Insight: The AUC of the model is 0.7516 (AUC is between 0.5 and 1), implying that the model can distinguish between positive and negative classes.

Confusion Matrix

The confusion matrix is used to describe the performance of a classification algorithm. Four metrics to evaluate classifiers are Accuracy, Sensitivity, Specificity and Precision.

  • Accuracy is defined as the ratio of correctly predicted cases by the total cases.

\[ Accuracy = \frac{TP+TN}{TP + TN +FP+FN} \]

  • Precision or Pos Pred Value describes how many of the correctly predicted cases turned out to be positive. This metric determines whether our model is reliable or not.

\[ Precision = \frac{TP}{TP + FP} \]

  • Recall or Sensitivity describes how many of the actual positive cases we were able to predict correctly with our model.

\[ Recall = \frac{TP}{TP + FN} \]

  • Specificity describes how many of the actual negative cases we are able to predict correctly with our model.

\[ Specificity = \frac{TN}{TN + FP} \]

Insight: In this project, the expected model is a model that can correctly predict the customer subscription of term deposit product.

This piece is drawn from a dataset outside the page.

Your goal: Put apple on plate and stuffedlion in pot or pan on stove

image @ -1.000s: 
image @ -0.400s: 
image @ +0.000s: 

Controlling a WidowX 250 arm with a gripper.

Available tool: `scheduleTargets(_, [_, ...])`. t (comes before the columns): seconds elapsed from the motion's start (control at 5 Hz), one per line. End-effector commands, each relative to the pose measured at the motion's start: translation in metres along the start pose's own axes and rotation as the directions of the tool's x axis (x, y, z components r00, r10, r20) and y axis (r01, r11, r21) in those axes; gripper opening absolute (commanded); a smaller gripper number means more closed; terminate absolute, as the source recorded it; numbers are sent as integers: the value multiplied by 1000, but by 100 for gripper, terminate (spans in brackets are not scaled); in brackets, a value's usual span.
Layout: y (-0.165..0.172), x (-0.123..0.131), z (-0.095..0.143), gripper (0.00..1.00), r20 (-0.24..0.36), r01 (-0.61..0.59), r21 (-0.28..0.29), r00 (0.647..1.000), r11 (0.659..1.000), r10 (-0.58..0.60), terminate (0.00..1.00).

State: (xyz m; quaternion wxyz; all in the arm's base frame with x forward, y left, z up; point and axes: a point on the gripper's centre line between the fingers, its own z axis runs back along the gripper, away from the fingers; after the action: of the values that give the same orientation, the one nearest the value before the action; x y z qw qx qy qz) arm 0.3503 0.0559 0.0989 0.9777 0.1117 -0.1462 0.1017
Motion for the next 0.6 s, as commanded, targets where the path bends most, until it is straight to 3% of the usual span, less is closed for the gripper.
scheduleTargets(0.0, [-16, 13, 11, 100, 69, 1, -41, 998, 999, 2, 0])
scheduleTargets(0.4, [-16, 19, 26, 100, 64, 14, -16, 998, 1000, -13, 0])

The metric to be used in this project is accuracy, where the model is good to classify customer’s preferences based on several given predictors. However, depending on the objective of the bank, the other metrics can also be used as preferences. The precision value can be used when the bank wants to improve the effectiveness of the campaign by reducing the calling time and labours cost. Thus, the bank’s staff will give more attention to the interested customers, instead of non-interested customers. The sensitivity value can be used when the bank wants to obtain as many customers so that the bank does not lose an opportunity or revenue.

Let’s check the summary of the confusion matrix for pred_naive by using function confusionMatrix(). We define yes as positive class.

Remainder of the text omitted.